Office of Personnel Management in Washington, D.C.
Office of Personnel Management in Washington, D.C. (Credit: Another Believer via Wikimedia Commons)

A federal judge dismissed two lawsuits Tuesday stemming from a massive breach of government data, but plaintiffs wasted little time, appealing one of those decisions within an hour.

Lawyers representing the National Treasury Employees Union filed an appeal to the U.S. Court of Appeals for the D.C. Circuit on Tuesday following a ruling from U.S. District Judge Amy Berman Jackson that dismissed their lawsuit, along with another, over a 2015 Office of Personnel Management data breach. The breach affected more than 21 million people, and lawsuits over it were consolidated in multidistrict litigation in the District of Columbia in October 2015.

Paras Shah, assistant counsel at NTEU, said his team was “ready to review” Jackson’s decision and “upon reading it found it appropriate to file our appeal.” The union alleged that the breach violated its members’ rights under the Constitution’s Fifth Amendment to privacy of information.

“Our legal theory is that, if the government cannot disclose inherently personal information that’s given to it to unauthorized individuals, then it can’t recklessly disregard its obligation to protect that information. … The government can’t leave [the information] somewhere and leave the doors and windows open so that somebody may find it.”
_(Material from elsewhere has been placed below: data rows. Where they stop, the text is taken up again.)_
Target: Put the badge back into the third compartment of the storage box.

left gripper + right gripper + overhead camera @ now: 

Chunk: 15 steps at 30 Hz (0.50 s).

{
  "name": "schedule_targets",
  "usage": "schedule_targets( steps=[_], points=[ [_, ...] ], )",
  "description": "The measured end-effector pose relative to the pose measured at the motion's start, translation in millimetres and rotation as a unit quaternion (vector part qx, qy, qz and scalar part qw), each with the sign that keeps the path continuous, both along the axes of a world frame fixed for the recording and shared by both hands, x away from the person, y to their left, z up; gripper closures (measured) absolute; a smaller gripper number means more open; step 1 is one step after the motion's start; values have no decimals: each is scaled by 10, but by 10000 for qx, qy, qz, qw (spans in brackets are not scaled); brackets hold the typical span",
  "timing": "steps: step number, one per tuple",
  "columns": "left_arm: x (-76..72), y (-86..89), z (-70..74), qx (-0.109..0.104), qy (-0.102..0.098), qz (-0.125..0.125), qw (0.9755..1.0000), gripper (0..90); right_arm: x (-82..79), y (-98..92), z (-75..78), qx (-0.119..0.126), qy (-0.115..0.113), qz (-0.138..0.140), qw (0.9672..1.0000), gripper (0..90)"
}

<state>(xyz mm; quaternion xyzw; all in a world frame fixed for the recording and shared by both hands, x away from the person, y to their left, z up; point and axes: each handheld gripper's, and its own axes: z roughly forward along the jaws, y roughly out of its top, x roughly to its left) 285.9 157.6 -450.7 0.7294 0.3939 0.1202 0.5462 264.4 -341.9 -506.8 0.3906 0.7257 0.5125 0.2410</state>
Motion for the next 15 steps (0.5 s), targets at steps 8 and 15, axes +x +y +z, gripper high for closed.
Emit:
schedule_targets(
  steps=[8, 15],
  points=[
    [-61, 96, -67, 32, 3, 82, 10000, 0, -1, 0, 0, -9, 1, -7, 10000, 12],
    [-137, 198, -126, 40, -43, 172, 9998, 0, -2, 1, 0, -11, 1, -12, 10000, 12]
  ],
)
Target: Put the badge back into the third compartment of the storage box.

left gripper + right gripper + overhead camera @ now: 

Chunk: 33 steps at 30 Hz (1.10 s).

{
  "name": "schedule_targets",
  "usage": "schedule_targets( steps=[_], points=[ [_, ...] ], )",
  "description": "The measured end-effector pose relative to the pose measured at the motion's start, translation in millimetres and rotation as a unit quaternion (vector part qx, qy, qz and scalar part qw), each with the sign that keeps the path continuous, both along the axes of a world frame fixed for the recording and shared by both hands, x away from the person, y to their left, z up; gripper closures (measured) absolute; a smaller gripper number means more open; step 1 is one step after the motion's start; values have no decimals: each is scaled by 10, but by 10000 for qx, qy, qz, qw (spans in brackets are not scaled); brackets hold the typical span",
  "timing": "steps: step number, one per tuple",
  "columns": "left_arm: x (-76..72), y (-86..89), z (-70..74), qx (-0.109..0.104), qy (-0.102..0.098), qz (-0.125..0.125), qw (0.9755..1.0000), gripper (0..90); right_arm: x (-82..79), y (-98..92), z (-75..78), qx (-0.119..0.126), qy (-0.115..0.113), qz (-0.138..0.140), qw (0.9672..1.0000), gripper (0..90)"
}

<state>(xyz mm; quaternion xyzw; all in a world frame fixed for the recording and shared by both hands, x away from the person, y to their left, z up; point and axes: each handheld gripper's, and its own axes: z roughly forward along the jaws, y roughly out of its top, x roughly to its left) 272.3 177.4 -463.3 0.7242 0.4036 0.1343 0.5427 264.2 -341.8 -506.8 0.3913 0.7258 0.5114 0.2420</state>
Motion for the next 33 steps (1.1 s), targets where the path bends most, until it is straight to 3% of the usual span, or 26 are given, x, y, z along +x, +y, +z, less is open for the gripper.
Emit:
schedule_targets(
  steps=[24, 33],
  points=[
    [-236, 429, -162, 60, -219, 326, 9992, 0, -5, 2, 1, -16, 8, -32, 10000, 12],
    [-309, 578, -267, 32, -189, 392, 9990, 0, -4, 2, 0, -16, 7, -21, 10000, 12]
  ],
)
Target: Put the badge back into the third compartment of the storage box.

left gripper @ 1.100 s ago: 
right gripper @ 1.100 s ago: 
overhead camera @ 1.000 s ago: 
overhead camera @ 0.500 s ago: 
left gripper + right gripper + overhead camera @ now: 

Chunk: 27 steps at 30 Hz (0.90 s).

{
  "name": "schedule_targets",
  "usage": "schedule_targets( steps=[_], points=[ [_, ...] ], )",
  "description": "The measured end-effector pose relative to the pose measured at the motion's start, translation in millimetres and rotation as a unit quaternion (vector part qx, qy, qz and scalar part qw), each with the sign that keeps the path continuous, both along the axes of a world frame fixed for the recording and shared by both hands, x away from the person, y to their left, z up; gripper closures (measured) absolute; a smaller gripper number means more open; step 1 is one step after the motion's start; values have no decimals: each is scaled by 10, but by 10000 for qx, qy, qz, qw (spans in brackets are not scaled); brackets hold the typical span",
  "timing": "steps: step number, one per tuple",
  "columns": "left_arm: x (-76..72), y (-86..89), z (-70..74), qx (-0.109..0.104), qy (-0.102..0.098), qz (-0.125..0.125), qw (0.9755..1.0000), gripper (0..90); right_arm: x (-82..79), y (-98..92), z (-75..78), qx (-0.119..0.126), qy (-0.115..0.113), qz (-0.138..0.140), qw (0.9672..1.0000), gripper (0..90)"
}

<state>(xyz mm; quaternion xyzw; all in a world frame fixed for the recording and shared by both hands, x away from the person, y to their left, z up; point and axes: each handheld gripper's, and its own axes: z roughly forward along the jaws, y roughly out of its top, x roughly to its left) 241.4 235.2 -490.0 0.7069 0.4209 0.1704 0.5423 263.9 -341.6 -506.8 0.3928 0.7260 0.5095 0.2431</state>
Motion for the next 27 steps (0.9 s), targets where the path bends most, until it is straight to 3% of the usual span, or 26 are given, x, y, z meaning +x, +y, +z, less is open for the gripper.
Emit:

In addition to NTEU’s lawsuit, which was brought by the union and some individual members, another government union, the American Federation of Government Employees, brought a class action lawsuit that was consolidated with others from across the country. In the ruling Tuesday, Jackson also dismissed that suit, which alleged violations of federal law prohibiting the dissemination of individuals’ personal information by the government.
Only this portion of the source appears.